The global slowdown and the fallout from a bitter territorial spat with China have contributed to the shortfall.
It came to ¥558.6 billion, reversing a year-earlier surplus of ¥288.8 billion. Exports fell 10.3 per cent, with shipments to China down 14.1 per cent.
11.16am: Before the release of the mid-year economic and fiscal outlook, nervous investors had sent the dollar to $US1.03 from $US1.032 earlier.
Rochford Capital director Derek Mumford said the dollar weakened in part because the budget update may foreshadow further rate cuts to come.
‘‘It does open the door for further interest rates cuts by the Reserve Bank, possibly as soon as Melbourne Cup day,’’ he said. ‘‘And that obviously will undermine the attractiveness of the Aussie dollar, with the interest rates differential being squeezed all the time.’’
11.14am: Graincorp shares have soared more than 40 per cent after receiving a $2.7 billion takeover bid from Archer Daniels Midland as the US agriculture giant seeks to push ahead in the global race for grains trading power.
Graincorp shares had added as much as $3.64 to $12.49 in recent trade.
11.12am: We've got more detail on Treasurer Wayne Swan's mid-year economic and fiscal outlook, which includes $16.4 billion in new savings over four years in a push to return the budget to surplus.
"The weaker global outlook and lower than expected commodity prices, along with the general easing of price pressures in the economy, are again slowing the recovery in tax revenue,’’ Mr Swan said.
Real gross domestic product is now forecast to grow at around trend, at 3 per cent in 2012/13 and 2013/14. This is a downgrade of one quarter of a percentage point since the May budget.
Australia’s terms of trade is also forecast to worsen, declining by eight per cent this financial year compared to a previous forecast fall of 5.75 per cent.
But unemployment rate is expected to remain low at 5 per cent in 2012/13 and 2013/14, while inflation is likely to remain well-contained.
‘‘The government has responded to the more challenging global outlook by delivering $16.4 billion in new savings over the forward estimates,’’ the Treasurer added.
11.04am: More from the Ansell AGM, and BusinessDay's on-the-spot reporter, Madeleine Heffernan.
Chief executive Magnus Nicolin says that although year-on-year sales to September have been weaker, a recovery in North America is coming.
Despite persistent weakness in Europe, Mr Nicolin says Ansell is "staying the course" on its guidance, announced in August.
11.02am: The federal government has slashed spending by $4 billion to reach a forecast surplus of $1 billion this financial year, which is $500 million less than forecast at the May budget.
The Treasurer, Wayne Swan, has also tweeted that the forecast surplus for 2015-16, the final year of the four-year forward estimates, will be $6 billion, which is $1.5 billion less than forecast in May.
10.59am: APOLOGY A minor, but annoying, technical issue may have prevented you from reading the blog earlier.

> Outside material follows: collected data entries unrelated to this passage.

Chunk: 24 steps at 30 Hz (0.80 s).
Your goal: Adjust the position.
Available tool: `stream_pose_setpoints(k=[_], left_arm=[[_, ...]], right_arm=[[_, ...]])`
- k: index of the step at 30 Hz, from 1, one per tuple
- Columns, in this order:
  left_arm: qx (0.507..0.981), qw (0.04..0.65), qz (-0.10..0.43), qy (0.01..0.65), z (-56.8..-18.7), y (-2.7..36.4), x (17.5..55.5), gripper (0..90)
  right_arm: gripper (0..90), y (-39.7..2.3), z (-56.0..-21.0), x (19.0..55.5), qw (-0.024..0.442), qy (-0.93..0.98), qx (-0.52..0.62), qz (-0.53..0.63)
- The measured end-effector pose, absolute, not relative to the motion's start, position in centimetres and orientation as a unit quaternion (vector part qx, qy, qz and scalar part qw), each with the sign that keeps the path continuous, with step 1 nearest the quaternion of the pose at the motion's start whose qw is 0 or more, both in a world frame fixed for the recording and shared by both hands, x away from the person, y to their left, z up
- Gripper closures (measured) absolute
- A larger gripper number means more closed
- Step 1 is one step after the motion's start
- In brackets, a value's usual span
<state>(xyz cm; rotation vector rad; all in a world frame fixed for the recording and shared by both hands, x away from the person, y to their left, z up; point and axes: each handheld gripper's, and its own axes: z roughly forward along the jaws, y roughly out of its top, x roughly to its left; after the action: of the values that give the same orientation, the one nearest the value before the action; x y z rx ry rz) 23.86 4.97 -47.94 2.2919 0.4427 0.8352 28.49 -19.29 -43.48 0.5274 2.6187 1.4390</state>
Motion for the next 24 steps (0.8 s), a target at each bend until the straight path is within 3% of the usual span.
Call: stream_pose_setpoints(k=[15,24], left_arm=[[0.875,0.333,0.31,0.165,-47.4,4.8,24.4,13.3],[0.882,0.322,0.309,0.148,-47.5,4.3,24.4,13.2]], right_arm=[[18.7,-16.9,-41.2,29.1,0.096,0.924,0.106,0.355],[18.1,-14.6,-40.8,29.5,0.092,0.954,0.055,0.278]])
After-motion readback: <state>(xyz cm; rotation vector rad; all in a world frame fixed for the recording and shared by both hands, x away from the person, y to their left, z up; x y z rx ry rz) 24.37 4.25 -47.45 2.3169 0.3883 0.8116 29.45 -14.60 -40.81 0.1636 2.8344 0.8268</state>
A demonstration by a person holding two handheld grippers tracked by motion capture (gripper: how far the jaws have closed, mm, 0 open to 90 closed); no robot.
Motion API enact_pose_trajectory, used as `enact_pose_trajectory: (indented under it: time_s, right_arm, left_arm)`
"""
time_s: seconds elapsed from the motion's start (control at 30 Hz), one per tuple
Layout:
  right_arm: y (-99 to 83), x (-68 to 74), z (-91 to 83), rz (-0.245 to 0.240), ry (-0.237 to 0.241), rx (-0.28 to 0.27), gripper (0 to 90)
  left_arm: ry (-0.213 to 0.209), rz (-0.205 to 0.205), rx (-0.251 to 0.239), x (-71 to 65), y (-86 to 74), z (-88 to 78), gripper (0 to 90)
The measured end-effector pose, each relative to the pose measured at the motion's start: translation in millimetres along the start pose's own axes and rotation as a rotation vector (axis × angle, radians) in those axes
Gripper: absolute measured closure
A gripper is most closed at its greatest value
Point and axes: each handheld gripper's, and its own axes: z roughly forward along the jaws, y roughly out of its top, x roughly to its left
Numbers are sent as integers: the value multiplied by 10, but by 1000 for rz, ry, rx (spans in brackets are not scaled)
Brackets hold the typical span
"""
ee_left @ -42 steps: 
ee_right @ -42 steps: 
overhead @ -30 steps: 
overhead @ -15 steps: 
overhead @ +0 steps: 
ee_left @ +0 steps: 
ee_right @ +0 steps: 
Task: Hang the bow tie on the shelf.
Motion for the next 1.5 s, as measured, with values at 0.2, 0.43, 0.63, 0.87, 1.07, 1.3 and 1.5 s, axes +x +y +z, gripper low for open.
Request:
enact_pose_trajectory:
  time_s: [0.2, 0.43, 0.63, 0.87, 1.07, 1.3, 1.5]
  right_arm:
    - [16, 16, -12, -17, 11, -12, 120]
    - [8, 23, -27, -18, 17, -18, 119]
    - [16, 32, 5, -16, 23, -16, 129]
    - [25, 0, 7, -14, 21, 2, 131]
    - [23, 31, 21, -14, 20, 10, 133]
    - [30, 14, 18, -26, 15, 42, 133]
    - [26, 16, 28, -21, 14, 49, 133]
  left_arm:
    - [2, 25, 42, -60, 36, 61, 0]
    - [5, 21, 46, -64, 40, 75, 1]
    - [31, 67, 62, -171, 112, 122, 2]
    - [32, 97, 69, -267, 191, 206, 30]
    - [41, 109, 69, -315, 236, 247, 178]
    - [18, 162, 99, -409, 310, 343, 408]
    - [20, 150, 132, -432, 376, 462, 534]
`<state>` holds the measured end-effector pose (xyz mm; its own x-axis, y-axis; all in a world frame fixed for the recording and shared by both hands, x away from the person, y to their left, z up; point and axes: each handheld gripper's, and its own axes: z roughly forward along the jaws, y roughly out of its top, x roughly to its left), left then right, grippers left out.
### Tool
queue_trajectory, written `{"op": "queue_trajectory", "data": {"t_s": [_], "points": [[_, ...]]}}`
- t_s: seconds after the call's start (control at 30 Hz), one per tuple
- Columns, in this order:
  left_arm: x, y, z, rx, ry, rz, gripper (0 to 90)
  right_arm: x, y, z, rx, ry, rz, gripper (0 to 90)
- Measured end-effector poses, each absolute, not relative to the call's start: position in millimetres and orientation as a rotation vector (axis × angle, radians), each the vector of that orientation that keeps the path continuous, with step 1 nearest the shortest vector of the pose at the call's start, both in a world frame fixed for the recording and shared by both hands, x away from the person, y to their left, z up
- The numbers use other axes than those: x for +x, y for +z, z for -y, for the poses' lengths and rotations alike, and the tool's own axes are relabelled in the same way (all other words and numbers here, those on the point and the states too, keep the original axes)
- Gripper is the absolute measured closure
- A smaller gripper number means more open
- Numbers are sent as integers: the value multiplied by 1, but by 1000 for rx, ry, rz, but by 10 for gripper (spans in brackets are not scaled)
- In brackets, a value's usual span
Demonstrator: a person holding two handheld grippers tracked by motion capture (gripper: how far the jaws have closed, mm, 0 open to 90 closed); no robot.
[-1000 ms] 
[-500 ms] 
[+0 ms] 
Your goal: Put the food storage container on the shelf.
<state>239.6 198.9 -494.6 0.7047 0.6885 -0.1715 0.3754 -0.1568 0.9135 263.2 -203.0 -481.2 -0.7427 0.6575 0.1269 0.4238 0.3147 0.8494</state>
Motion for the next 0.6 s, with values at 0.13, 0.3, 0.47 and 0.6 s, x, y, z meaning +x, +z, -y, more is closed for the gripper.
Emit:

It should be fixed now and should be updating OK.
10.57am: As was, predicted the weakness on Wall Street at the end of last week has set the tone for the trading day here. Burrell Stockbroking director Richard Herring says he expects little recovery from current levels throughout today's session.
‘‘I’d expect some consolidation, but nothing too dramatic,’’ he said.
Mr Herring said the release of the federal government’s mid-year economic and fiscal outlook due in a couple of minutes was expected to have little impact on the equities market.
10.53am: The big banks are all lower, led by Westpac and NAB which, as we mentioned earlier, have both been downgraded by Goldman Sachs.
- CBA is 0.32% lower to $56.66
- ANZ is 0,16% lower to $25.62
- NAB is 0.57% lower to $26.07
- Westpac is 1.06% lower to $25.29
10.50am: The big miners are down quite heavily this morning:
- BHP is 1.11% lower at $34.61
- Rio Tinto is 2.35% lower at $57.82
- Fortescue is 2.60% lower at $4.12
10.43am: The Ansell AGM is underway in Melbourne, in which chairman Peter Barnes is to stand down to be replaced by his deputy Glenn Barnes.
Chief executive Magnus Nicolin says Ansell’s sexual wellness arm was the star performer in the 2012 fiscal year and its new women’s ‘‘intimate freshness line’’ in Australia ‘‘seems to be working nicely’’.
The CEO said despite the ‘‘rather tough environment'', Ansell’s full-year guidance is ‘‘sustainable"; that is the company expects mid to double-digit growth in earnings before interest.
10.30am: Treasury Wine Estates has downgraded its financial forecasts because of a slow first quarter performance.
The wine maker behind brands including Penfolds, Beringer, Lindemans, Wolf Blass and Rosemount said its earnings in the first half of the 2012/13 financial year would be lower than originally forecast.
Its shares were down as much as 4.2 per cent, or 23 cents, to $5.27.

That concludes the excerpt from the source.